Ed Hoylan’s INFR bio calls him, “an All-Around Championship Cowboy considered by many to be the most talented and versatile cowboy in the world.” Over the last decade or so, Holyan has been a dominant competitor in four All Around Championships as well as titles for steer wrestling and calf roping. “A good horse, some finesse, and a ‘no fear’ attitude have helped me reach those pinnacles,” he says. Holyan credits God and the support of his whole family in making possible his arena accolades and that encouragement is evident with wife Carole frequently found near the roping box during tie-down competition.
While those are big shoes to fill, his partner in life as well as in the arena, is no stranger to Indian pro rodeo honors. Her career includes three-time titles in INFR barrel racing, including her first win in the late 1970s at age 11. She also owns an INFR Women’s All-Around Championship (2 times) and Ladies Breakaway Champion as well. Although she no longer competes, there is still a family rivalry about gold buckles. “Ed gives me a hard time sometimes because I haven’t caught up with him yet,” she says.

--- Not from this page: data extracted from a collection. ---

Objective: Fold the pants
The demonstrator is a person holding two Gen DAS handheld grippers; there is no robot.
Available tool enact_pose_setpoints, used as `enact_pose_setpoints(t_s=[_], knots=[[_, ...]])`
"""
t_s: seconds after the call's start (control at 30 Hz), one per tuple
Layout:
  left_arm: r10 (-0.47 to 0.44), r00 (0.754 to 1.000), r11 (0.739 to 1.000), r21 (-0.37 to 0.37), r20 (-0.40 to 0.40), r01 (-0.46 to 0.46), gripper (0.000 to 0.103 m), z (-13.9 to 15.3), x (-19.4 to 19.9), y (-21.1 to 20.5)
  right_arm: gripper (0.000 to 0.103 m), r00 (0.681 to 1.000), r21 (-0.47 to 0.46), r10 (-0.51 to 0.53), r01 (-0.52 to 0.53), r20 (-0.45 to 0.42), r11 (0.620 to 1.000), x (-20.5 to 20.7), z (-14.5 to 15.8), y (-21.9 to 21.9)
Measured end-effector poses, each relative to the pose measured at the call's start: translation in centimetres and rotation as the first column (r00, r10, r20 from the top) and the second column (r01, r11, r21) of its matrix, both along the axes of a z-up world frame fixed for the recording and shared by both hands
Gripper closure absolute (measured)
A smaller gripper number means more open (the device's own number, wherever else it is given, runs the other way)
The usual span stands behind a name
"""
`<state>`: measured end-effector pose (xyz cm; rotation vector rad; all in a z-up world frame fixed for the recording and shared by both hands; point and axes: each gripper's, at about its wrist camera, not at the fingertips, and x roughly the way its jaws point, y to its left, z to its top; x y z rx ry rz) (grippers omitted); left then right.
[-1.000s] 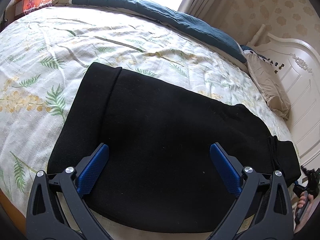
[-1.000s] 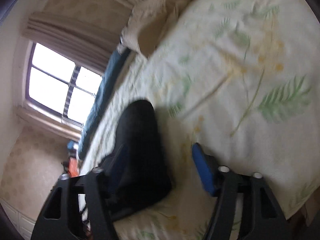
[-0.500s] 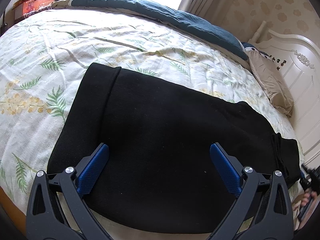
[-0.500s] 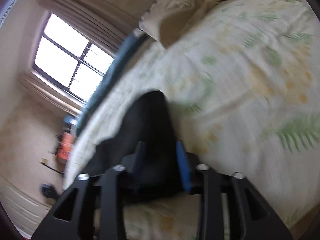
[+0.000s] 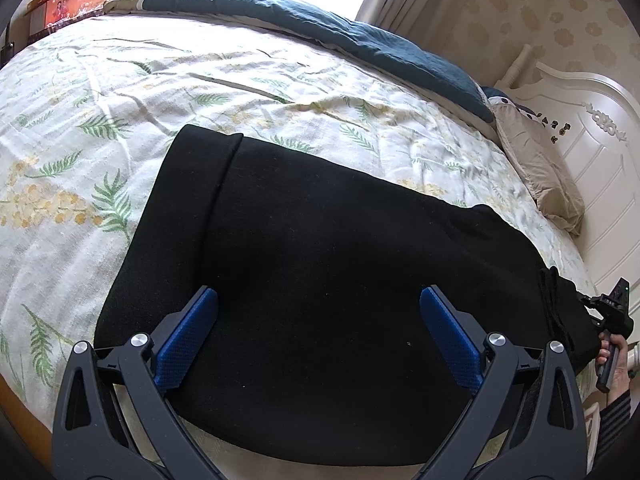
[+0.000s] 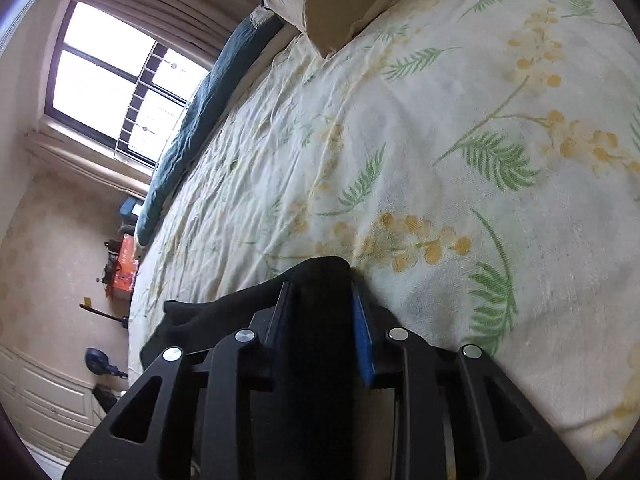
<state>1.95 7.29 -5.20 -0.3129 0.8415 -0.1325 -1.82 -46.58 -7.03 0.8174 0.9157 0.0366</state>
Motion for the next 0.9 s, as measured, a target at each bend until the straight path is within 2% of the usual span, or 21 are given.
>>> enact_pose_setpoints(t_s=[0.1, 0.17, 0.2, 0.27, 0.33, 0.4, 0.47, 0.53, 0.6, 0.67, 0.73, 0.8, 0.83, 0.9], knots=[[-0.002, 1.000, 1.000, 0.001, 0.002, 0.002, 0.003, 0.0, 0.0, 0.1, 0.071, 1.000, 0.032, -0.009, 0.009, 0.021, 0.999, -0.8, 0.4, -0.1], [-0.009, 1.000, 1.000, 0.004, 0.003, 0.009, 0.003, 0.1, -0.1, 0.1, 0.069, 0.998, 0.029, -0.051, 0.050, 0.041, 0.998, -2.1, 1.6, -0.3], [-0.013, 1.000, 1.000, 0.004, 0.003, 0.013, 0.003, 0.1, -0.2, 0.1, 0.069, 0.995, 0.017, -0.082, 0.082, 0.064, 0.997, -2.8, 2.3, -0.3], [-0.019, 1.000, 1.000, -0.001, 0.003, 0.019, 0.003, 0.2, -0.2, 0.2, 0.069, 0.982, 0.049, -0.108, 0.102, 0.154, 0.994, -4.4, 4.0, 0.3], [-0.020, 1.000, 1.000, -0.007, 0.004, 0.020, 0.003, 0.2, -0.1, 0.3, 0.069, 0.971, 0.109, -0.068, 0.044, 0.229, 0.993, -5.6, 5.0, 2.5], [-0.017, 1.000, 1.000, -0.008, 0.006, 0.017, 0.003, 0.2, -0.1, 0.3, 0.069, 0.966, 0.142, -0.006, -0.032, 0.257, 0.989, -5.8, 5.0, 4.8], [-0.017, 1.000, 1.000, 0.000, 0.009, 0.017, 0.003, 0.2, -0.2, 0.1, 0.069, 0.971, 0.171, 0.044, -0.087, 0.237, 0.981, -5.7, 3.9, 6.8], [-0.022, 1.000, 1.000, 0.009, 0.011, 0.022, 0.003, 0.2, -0.1, 0.0, 0.069, 0.983, 0.139, 0.056, -0.081, 0.174, 0.987, -5.1, 2.3, 7.9], [-0.027, 1.000, 1.000, 0.014, 0.012, 0.027, 0.003, 0.2, -0.2, -0.1, 0.080, 0.990, 0.107, 0.029, -0.044, 0.140, 0.993, -4.9, 0.8, 8.0], [-0.035, 0.999, 0.999, 0.015, 0.013, 0.034, 0.003, 0.3, -0.2, -0.1, 0.080, 0.990, 0.108, 0.016, -0.032, 0.143, 0.994, -4.9, 0.9, 8.1], [-0.049, 0.999, 0.999, 0.012, 0.015, 0.049, 0.003, 0.5, -0.2, 0.1, 0.077, 0.990, 0.094, 0.019, -0.033, 0.138, 0.995, -4.9, 1.3, 8.3], [-0.064, 0.998, 0.998, -0.007, 0.012, 0.064, 0.003, 0.8, -0.3, 0.5, 0.070, 0.989, 0.090, 0.024, -0.038, 0.148, 0.995, -4.8, 1.5, 8.7], [-0.068, 0.998, 0.997, -0.036, 0.007, 0.069, 0.003, 1.1, -0.5, 1.1, 0.067, 0.988, 0.093, 0.025, -0.040, 0.154, 0.995, -4.6, 1.7, 9.0], [-0.054, 0.998, 0.993, -0.104, 0.011, 0.055, 0.003, 1.9, -1.2, 2.8, 0.054, 0.985, 0.098, 0.017, -0.035, 0.173, 0.995, -5.0, 2.0, 9.0]])
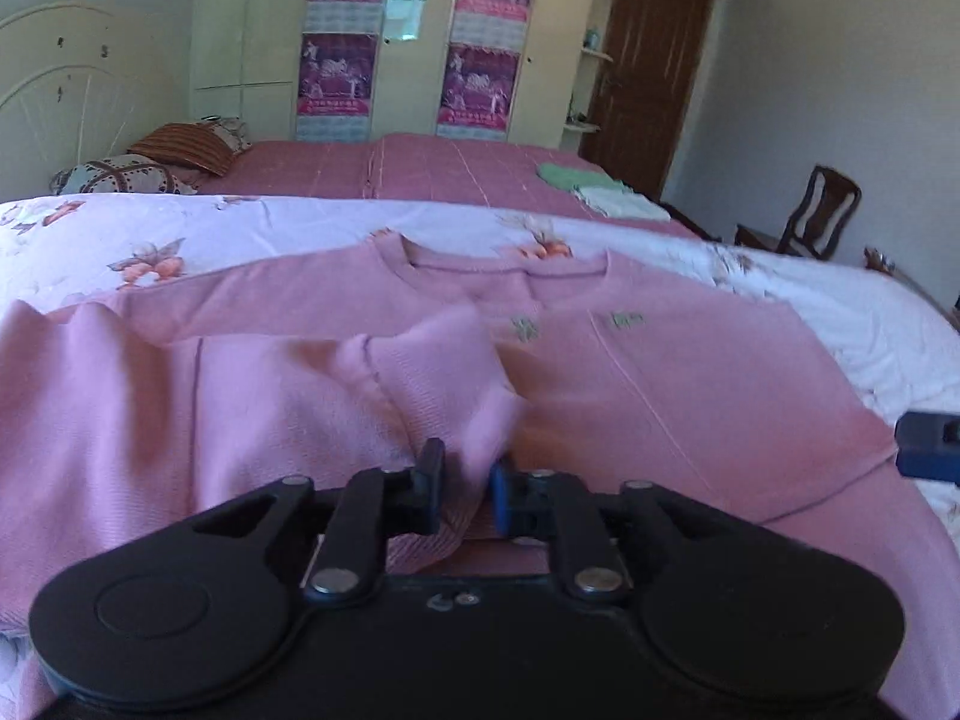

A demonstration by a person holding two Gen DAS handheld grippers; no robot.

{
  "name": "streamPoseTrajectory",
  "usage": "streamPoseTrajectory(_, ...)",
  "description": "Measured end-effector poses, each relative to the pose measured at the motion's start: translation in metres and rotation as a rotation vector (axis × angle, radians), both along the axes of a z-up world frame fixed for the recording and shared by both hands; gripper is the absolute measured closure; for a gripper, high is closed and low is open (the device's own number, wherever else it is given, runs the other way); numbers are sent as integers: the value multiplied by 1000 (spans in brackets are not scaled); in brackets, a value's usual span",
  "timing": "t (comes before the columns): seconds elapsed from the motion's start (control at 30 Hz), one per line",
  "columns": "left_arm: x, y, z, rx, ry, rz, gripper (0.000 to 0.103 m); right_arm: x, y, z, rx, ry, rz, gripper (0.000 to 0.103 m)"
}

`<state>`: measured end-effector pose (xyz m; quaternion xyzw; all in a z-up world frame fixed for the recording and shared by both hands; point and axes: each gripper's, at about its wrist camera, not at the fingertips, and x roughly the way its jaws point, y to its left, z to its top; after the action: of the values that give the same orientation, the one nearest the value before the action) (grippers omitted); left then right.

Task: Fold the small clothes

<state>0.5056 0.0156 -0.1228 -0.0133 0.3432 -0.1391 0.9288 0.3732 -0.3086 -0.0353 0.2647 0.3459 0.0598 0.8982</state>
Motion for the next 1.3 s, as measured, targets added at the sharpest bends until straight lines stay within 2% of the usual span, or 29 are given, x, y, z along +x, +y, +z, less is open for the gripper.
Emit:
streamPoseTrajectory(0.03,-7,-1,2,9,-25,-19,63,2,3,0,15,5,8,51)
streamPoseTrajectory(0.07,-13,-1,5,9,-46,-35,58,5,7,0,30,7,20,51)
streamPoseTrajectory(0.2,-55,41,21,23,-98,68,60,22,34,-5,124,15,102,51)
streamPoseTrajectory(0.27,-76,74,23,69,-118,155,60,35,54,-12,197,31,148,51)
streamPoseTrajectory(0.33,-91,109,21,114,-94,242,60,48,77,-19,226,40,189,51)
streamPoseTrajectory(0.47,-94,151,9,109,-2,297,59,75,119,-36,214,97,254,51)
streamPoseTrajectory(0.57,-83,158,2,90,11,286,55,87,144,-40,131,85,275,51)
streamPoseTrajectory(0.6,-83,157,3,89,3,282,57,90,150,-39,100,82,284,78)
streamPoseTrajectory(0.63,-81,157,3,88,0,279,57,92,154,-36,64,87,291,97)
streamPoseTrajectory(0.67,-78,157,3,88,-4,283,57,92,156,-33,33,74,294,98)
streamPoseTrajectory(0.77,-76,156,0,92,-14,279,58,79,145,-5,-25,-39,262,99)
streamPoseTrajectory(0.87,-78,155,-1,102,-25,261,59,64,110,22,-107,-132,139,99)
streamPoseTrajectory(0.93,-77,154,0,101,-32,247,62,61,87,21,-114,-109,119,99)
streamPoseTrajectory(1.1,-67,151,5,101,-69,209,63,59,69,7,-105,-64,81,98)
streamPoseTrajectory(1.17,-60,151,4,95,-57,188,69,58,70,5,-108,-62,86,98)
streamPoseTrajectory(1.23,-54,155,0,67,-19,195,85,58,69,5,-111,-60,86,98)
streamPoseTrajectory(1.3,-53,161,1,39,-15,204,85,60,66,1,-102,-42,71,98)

“Rodeo represents a really large extended family, just something we do and the way we raise our children. Rodeo teaches our youngsters a lot about life from learning necessary skills to compete to the care and feeding of animals — all in the company of family and friends.”
The Holyan family and other inter-generational Native American rodeo families will be on hand to help the largest and longest-running professional Indian rodeo organization in the world “promote and preserve the advancement of professional Indian rodeo” at this year’s INFR championships, November 4-8, in Las Vegas.